Retour sur le droit chemin avec le morceau Meeting Valeria/Stealing the Eye (ou Hopefuls At The Tower of Set), qui marque la rencontre fatidique entre les deux guerriers. Il est alors intéressant, même si peu étonnant, de remarquer que cette scène charnière entre deux étapes de la vie du protagoniste est avare en accompagnements musicaux, seuls des bois graves et distants se faisant entendre parmi les bruits intra-diégétiques difficilement identifiables. Ces bois ouvrent progressivement la porte à une mélodie folklorique jouée sur des instruments traditionnels qui donnent une saveur exotique aux sonorités, augmentés de chœurs très discrets (on retrouve aujourd’hui des sons forts similaires dans certains morceaux du groupe Wardruna). Celles-ci marquent non seulement l’altérité régnant dans la tour de Set, mais fonctionnent surtout comme un accompagnement à la procession du culte du serpent. Le fait que le duel entre Conan et l’immense serpent gardant le trésor se joue en montage alterné sur la même musique signale que les deux événements ont une teneur ritualiste identique : le sacrifice religieux de la jeune femme et l’occision du monstre relèvent de la même logique initiatique et codifiée. La cyclicité envoûtante du score appelle donc directement le montage à mettre les deux scènes en parallèle et leur octroie leur valeur symbolique.

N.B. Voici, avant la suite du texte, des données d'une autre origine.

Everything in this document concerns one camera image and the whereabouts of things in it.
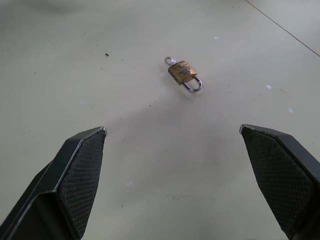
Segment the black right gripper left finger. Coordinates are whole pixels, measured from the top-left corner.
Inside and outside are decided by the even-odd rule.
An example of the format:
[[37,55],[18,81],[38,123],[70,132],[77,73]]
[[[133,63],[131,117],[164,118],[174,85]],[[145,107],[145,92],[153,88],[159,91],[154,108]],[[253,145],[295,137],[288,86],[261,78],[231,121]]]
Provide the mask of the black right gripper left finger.
[[0,225],[0,240],[81,240],[100,181],[105,127],[68,138]]

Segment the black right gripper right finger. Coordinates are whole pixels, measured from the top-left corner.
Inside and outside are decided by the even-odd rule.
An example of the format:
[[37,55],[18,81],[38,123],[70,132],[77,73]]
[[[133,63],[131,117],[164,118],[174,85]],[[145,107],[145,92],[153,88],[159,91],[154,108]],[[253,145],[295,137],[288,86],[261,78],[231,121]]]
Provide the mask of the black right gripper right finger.
[[293,136],[243,124],[257,185],[288,240],[320,240],[320,162]]

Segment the small brass padlock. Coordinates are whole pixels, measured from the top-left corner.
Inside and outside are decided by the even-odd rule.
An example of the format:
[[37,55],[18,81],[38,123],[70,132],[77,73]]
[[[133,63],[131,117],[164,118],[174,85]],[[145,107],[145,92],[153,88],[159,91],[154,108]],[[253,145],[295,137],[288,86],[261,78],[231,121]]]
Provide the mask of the small brass padlock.
[[[199,92],[203,83],[198,78],[197,72],[192,68],[192,66],[185,60],[174,63],[168,68],[168,73],[173,77],[178,85],[182,85],[186,90],[192,93]],[[188,83],[192,80],[196,80],[198,83],[197,88],[192,88]]]

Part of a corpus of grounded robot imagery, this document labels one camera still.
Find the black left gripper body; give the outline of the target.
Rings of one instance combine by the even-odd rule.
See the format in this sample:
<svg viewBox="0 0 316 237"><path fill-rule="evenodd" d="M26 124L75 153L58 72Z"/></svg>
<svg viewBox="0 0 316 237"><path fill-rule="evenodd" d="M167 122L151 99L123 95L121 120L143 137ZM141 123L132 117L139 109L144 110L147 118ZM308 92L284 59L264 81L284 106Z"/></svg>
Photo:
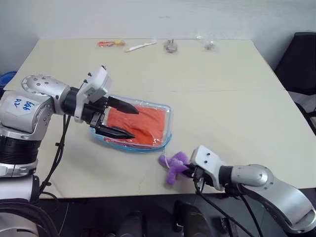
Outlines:
<svg viewBox="0 0 316 237"><path fill-rule="evenodd" d="M105 116L104 111L107 108L106 97L101 97L96 102L88 102L83 107L83 120L94 128L95 133L99 135L110 135L109 129L102 124Z"/></svg>

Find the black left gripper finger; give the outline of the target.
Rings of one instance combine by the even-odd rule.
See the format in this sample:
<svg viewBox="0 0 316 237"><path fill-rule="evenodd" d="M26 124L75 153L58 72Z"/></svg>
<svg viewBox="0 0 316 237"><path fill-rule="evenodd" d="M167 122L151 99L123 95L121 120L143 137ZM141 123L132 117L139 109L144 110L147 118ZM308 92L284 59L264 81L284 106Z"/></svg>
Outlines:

Escape from the Tower of Set est une variation fanfaronnante sur la gamme du thème de Conan, qui surgit lorsque les trois compagnons s’échappent de la tour avec leur butin. S’ensuit l’immense thème romantique Wifeing (d’abord au hautbois seul, puis augmenté de cordes), qui commence par un solo d’instruments à bois, reprend ensuite partiellement le thème de Conan lui-même en contrepoint, puis renvoie à Riddle of Steel en faisant très fortement écho à un appel quasiment identique utilisé par Miklós Rózsa dans Quo Vadis (comparer ici et ). C’est un point essentiel car le score de Rózsa pour Quo Vadis a largement contribué à cimenter les topoï musicaux du film antique et est devenu « le son archétypal de l’antiquité au cinéma pour le public américain d’après-guerre », comme l’explique Stephen C. Meyer dans son livre Epic Sound: Music in Postwar Hollywood Biblical Films. Mélancolique, le thème présage des morceaux à venir qui développeront cette dimension. La courte composition de taverne festive Wealth Can Be Wonderful reprend la gamme de Civilization avec d’autres instruments. Ce nouvel épisode de félicité se conclut à nouveau par une mise garde, puisque Conan s’évanouit la tête la première dans son ragoût, ivre. La seconde moitié du morceau, King Osric, se compose uniquement de guitare acoustique (ou est-ce une cithare ?), et joue un simple rôle d’accompagnement de cour royale moribonde à la tirade du vieux souverain, qui charge le groupe de retrouver sa fille séduite par le culte du serpent.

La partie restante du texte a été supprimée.